**Task to complete**
Within the material below, locate the line with "Locate the lavender" and the line with "We show a camera", then return those two lines and all lines between them, exactly as written.

**Materials provided**

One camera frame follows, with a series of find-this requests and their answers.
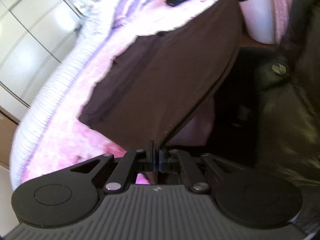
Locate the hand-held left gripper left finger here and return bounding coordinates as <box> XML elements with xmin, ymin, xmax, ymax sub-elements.
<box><xmin>70</xmin><ymin>140</ymin><xmax>156</xmax><ymax>193</ymax></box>

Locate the black leather jacket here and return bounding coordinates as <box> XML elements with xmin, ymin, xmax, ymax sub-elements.
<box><xmin>251</xmin><ymin>0</ymin><xmax>320</xmax><ymax>235</ymax></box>

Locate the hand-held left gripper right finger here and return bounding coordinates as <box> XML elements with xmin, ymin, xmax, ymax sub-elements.
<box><xmin>156</xmin><ymin>148</ymin><xmax>240</xmax><ymax>193</ymax></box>

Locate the white wardrobe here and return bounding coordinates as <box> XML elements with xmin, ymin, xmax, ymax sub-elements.
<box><xmin>0</xmin><ymin>0</ymin><xmax>83</xmax><ymax>108</ymax></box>

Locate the lavender striped quilt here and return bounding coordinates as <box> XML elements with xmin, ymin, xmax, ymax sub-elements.
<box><xmin>9</xmin><ymin>0</ymin><xmax>140</xmax><ymax>190</ymax></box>

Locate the dark purple sweater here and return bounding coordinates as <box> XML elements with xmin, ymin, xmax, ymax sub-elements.
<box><xmin>76</xmin><ymin>0</ymin><xmax>247</xmax><ymax>153</ymax></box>

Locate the white round nightstand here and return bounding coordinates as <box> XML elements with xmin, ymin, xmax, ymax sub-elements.
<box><xmin>239</xmin><ymin>0</ymin><xmax>277</xmax><ymax>45</ymax></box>

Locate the pink floral blanket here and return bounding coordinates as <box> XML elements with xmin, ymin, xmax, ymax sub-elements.
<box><xmin>22</xmin><ymin>0</ymin><xmax>227</xmax><ymax>184</ymax></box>

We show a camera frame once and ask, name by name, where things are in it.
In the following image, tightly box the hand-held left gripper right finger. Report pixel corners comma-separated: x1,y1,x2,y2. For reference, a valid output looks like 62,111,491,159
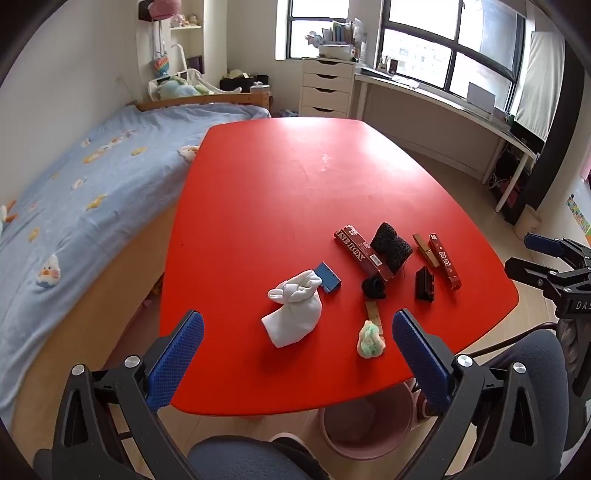
392,308,575,480

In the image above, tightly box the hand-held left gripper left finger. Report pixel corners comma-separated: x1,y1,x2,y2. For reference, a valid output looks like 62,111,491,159
51,310,205,480

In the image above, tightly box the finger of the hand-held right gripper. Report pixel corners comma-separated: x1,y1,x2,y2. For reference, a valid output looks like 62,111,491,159
524,233,591,267
504,257,571,301

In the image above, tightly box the green white fluffy ball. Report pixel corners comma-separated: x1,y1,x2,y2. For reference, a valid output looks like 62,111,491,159
356,320,386,358

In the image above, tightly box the small black clip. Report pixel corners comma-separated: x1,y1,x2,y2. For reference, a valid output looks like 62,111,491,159
414,265,437,303

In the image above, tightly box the narrow red box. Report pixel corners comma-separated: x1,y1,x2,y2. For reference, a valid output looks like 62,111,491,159
428,233,462,291

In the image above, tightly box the golden wooden clothespin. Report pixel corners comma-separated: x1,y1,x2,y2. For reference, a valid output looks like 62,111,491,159
412,233,441,268

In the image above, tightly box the pink waste bin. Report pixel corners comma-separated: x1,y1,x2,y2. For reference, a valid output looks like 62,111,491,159
318,381,437,460

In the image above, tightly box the black mesh cloth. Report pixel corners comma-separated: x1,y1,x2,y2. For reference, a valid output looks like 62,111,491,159
370,222,413,273

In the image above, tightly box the white sock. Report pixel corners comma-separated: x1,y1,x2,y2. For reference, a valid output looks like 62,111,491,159
261,270,323,349

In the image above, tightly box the small blue box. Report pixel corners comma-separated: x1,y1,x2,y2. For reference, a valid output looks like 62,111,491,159
315,261,342,294

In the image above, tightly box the person's right leg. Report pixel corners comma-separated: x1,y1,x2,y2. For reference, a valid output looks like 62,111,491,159
471,330,578,462

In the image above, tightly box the person's leg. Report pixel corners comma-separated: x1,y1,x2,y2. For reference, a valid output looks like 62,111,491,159
188,436,331,480
471,330,578,462

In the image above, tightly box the person's left leg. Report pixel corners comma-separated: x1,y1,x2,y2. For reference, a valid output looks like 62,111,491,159
188,436,331,480

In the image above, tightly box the dark red carton box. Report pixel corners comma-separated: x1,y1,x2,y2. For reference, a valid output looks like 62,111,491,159
333,224,394,282

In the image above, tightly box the white box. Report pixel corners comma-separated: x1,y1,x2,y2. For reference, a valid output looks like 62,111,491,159
466,82,497,114

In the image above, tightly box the long white desk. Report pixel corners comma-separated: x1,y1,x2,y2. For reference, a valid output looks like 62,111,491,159
353,67,541,213

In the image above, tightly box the black framed window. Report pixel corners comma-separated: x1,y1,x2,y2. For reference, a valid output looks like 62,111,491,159
274,0,527,114

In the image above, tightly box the white drawer cabinet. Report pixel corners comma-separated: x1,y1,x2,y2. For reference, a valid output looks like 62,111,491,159
300,58,356,120

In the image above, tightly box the green plush toy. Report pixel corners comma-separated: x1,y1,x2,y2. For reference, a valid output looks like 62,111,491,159
157,76,215,100

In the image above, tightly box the white storage basket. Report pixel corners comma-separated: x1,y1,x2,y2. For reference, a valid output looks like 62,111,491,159
318,44,356,61

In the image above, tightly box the black bag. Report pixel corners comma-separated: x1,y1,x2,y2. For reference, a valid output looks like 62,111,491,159
219,74,269,93

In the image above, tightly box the white baby crib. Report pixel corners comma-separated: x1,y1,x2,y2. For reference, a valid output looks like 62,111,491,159
148,44,218,99

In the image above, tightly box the row of books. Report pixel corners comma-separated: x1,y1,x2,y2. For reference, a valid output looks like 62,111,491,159
323,18,368,47

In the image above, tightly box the pink hat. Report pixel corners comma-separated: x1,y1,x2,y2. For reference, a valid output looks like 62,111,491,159
152,0,182,19

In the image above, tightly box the colourful wall poster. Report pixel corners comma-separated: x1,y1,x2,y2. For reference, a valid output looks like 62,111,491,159
566,194,591,234

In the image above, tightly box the black fuzzy hair tie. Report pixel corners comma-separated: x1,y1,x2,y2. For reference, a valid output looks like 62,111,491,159
361,276,387,302

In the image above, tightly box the wooden bed frame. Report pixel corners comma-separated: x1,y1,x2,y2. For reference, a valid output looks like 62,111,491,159
9,90,273,462

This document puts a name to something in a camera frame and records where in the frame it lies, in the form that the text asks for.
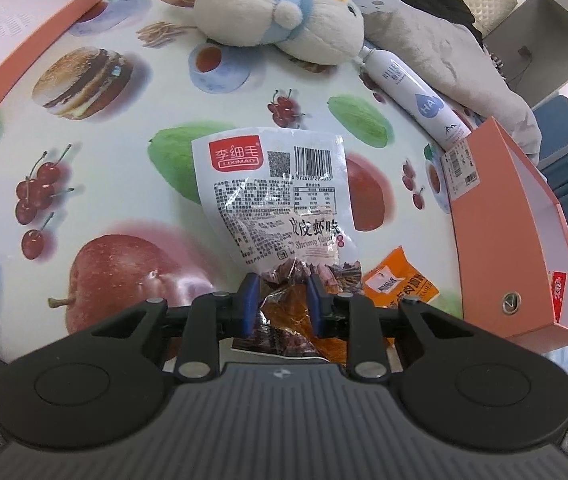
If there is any orange box lid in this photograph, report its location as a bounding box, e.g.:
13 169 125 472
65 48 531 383
0 0 109 148

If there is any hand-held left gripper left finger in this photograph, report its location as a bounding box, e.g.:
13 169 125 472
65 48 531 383
91 272 261 380

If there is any orange brown snack packet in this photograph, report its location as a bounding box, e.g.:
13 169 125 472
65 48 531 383
259 285 352 363

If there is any blue covered chair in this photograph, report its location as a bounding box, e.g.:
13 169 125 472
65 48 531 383
531 94 568 161

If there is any white clear snack packet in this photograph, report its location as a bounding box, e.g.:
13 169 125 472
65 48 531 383
191 127 365 298

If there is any food printed bed sheet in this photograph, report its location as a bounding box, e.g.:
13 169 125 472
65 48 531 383
0 0 465 366

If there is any white spray bottle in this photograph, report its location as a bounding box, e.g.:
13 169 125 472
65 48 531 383
359 45 471 152

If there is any grey blanket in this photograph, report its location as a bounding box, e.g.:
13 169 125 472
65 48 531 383
354 0 547 161

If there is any orange gift box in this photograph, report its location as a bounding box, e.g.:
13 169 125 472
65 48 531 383
441 116 568 346

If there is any dark purple snack packet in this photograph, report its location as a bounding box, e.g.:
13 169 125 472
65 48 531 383
231 324 325 358

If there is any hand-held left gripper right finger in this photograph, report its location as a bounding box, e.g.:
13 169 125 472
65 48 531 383
306 276 470 378

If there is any red snack packet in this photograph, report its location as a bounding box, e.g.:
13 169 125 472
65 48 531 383
550 269 568 322

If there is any blue white plush penguin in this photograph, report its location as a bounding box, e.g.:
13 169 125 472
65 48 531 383
191 0 365 66

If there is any white wall cabinet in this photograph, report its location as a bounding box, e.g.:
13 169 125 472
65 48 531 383
484 0 568 106

**Exercise output**
Locate the lavender striped quilt here and return bounding coordinates as <box> XML elements with xmin, ymin, xmax, ymax sub-elements.
<box><xmin>9</xmin><ymin>0</ymin><xmax>140</xmax><ymax>190</ymax></box>

Locate the dark purple sweater here and return bounding coordinates as <box> XML elements with xmin, ymin, xmax, ymax sub-elements.
<box><xmin>76</xmin><ymin>0</ymin><xmax>247</xmax><ymax>153</ymax></box>

Locate the white round nightstand here and return bounding coordinates as <box> XML elements with xmin, ymin, xmax, ymax sub-elements.
<box><xmin>239</xmin><ymin>0</ymin><xmax>277</xmax><ymax>45</ymax></box>

Locate the pink floral blanket here and return bounding coordinates as <box> XML elements with xmin, ymin, xmax, ymax sub-elements.
<box><xmin>22</xmin><ymin>0</ymin><xmax>227</xmax><ymax>184</ymax></box>

We show a camera frame once and ask, name by name, where things are in it.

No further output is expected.